Cardiac I-1c overexpression with reengineered AAV improves cardiac function in swine ischemic heart failure

Kiyotake Ishikawa, Kenneth M. Fish, Lisa Tilemann, Kleopatra Rapti, Jaume Aguero, Carlos G. Santos-Gallego, Ahyoung Lee, Ioannis Karakikes, Chaoqin Xie, Fadi G. Akar, Yuichi J. Shimada, Judith K. Gwathmey, Aravind Asokan, Scott McPhee, Jade Samulski, Richard Jude Samulski, Daniel C. Sigg, Thomas Weber, Evangelia G. Kranias, Roger J. Hajjar

School of Medicine

Research output: Contribution to journal › Article › peer-review

43 Scopus citations

Abstract

Cardiac gene therapy has emerged as a promising option to treat advanced heart failure (HF). Advances in molecular biology and gene targeting approaches are offering further novel options for genetic manipulation of the cardiovascular system. The aim of this study was to improve cardiac function in chronic HF by overexpressing constitutively active inhibitor-1 (I-1c) using a novel cardiotropic vector generated by capsid reengineering of adeno-associated virus (BNP116). One month after a large anterior myocardial infarction, 20 Yorkshire pigs randomly received intracoronary injection of either high-dose BNP116.I-1c (1.0 × 10 13 vector genomes (vg), n = 7), low-dose BNP116.I-1c (3.0 × 10 12 vg, n = 7), or saline (n = 6).
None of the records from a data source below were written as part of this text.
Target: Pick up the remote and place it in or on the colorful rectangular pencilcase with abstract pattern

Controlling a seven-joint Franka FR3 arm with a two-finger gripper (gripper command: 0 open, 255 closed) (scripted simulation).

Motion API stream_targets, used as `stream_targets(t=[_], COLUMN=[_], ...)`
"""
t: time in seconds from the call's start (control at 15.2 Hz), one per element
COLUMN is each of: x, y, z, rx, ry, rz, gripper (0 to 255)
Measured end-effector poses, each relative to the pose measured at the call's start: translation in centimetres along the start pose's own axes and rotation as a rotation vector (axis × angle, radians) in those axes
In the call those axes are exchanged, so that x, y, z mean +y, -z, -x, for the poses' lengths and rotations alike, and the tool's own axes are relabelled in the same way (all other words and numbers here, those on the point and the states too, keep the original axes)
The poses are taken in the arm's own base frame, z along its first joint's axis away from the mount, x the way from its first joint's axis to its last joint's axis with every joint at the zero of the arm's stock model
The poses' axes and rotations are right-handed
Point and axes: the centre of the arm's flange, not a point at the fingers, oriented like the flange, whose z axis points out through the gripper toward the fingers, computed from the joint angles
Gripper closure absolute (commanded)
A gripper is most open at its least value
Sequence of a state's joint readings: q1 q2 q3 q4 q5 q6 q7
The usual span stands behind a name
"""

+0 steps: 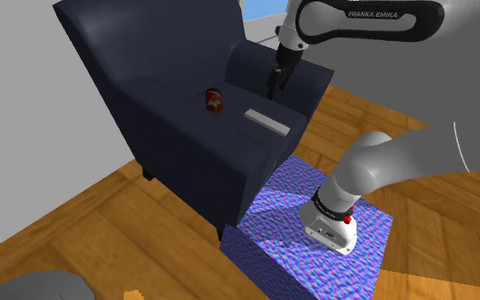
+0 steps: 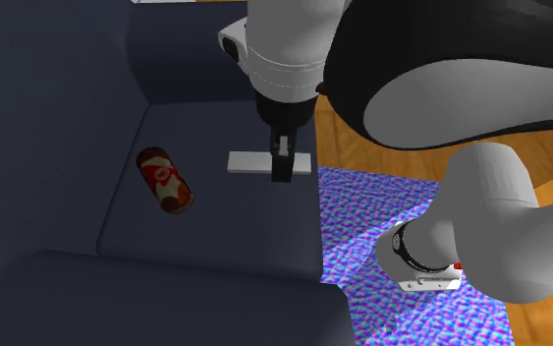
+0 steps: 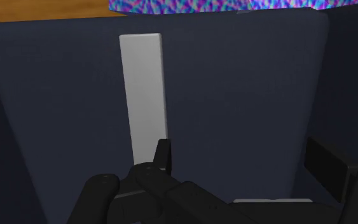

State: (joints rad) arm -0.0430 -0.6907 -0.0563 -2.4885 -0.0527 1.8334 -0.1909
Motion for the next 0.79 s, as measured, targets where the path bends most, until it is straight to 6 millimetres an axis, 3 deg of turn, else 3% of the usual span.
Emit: stream_targets(t=[0.79], x=[8.4], y=[-13.6], z=[-3.0], rx=[-0.044], ry=[0.005], rz=[-0.012], gripper=[0])
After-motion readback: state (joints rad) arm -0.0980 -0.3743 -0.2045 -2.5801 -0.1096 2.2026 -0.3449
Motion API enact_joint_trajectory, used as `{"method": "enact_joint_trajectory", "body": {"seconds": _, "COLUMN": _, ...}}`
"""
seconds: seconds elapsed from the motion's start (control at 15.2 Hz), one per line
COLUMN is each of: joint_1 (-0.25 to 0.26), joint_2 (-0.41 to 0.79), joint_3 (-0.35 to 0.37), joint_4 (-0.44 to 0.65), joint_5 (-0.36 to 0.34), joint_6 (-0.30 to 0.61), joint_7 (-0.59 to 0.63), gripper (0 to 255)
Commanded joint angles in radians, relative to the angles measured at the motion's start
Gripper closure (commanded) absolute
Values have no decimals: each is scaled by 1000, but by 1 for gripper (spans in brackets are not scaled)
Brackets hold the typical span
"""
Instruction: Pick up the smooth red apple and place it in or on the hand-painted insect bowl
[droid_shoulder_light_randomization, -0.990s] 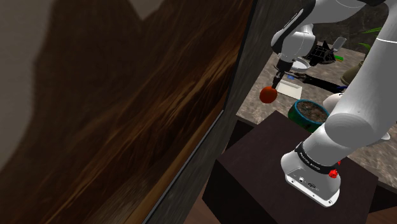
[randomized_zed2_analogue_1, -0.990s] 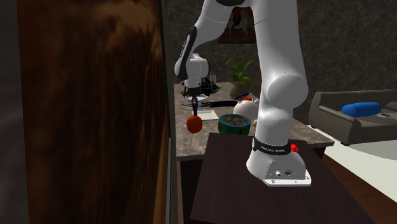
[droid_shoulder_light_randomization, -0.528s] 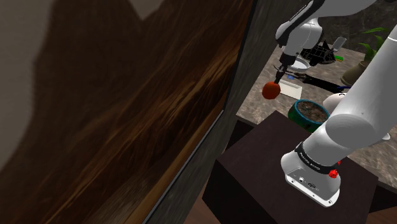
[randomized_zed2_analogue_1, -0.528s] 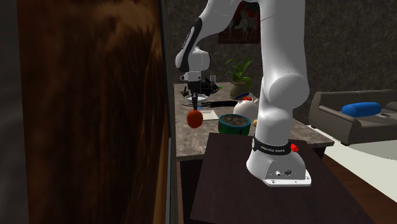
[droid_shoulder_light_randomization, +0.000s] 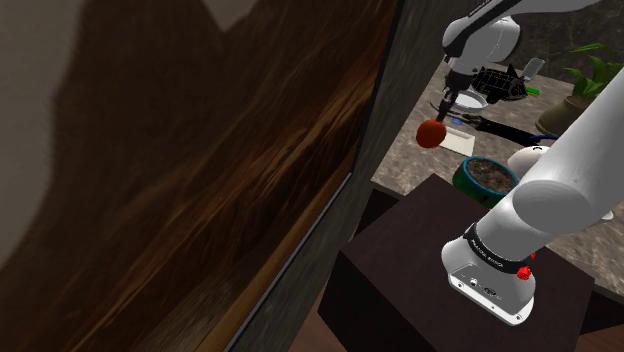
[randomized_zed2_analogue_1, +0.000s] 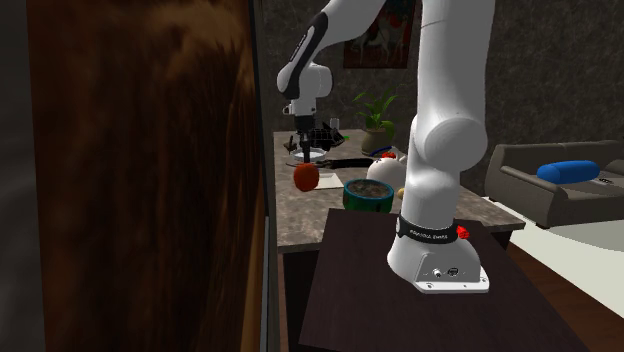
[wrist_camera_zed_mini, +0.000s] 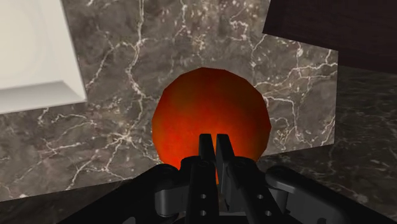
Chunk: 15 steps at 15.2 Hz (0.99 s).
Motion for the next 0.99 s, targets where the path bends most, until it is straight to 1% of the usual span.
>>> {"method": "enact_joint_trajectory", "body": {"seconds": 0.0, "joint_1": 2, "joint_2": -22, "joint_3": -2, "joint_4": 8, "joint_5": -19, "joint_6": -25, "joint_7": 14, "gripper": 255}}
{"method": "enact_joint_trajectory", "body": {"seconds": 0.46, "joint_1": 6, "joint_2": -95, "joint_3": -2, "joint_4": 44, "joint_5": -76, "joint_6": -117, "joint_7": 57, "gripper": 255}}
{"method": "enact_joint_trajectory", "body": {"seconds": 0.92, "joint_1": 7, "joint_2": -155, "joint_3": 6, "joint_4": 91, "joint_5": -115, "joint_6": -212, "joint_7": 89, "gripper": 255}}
Compared to baseline, mean left ventricular ejection fraction increased by 5.7% in the high-dose group, and by 5.2% in the low-dose group, whereas it decreased by 7% in the saline group. Additionally, preload-recruitable stroke work obtained from pressure-volume analysis demonstrated significantly higher cardiac performance in the high-dose group. Likewise, other hemodynamic parameters, including stroke volume and contractility index indicated improved cardiac function after the I-1c gene transfer. Furthermore, BNP116 showed a favorable gene expression pattern for targeting the heart. In summary, I-1c overexpression using BNP116 improves cardiac function in a clinically relevant model of ischemic HF.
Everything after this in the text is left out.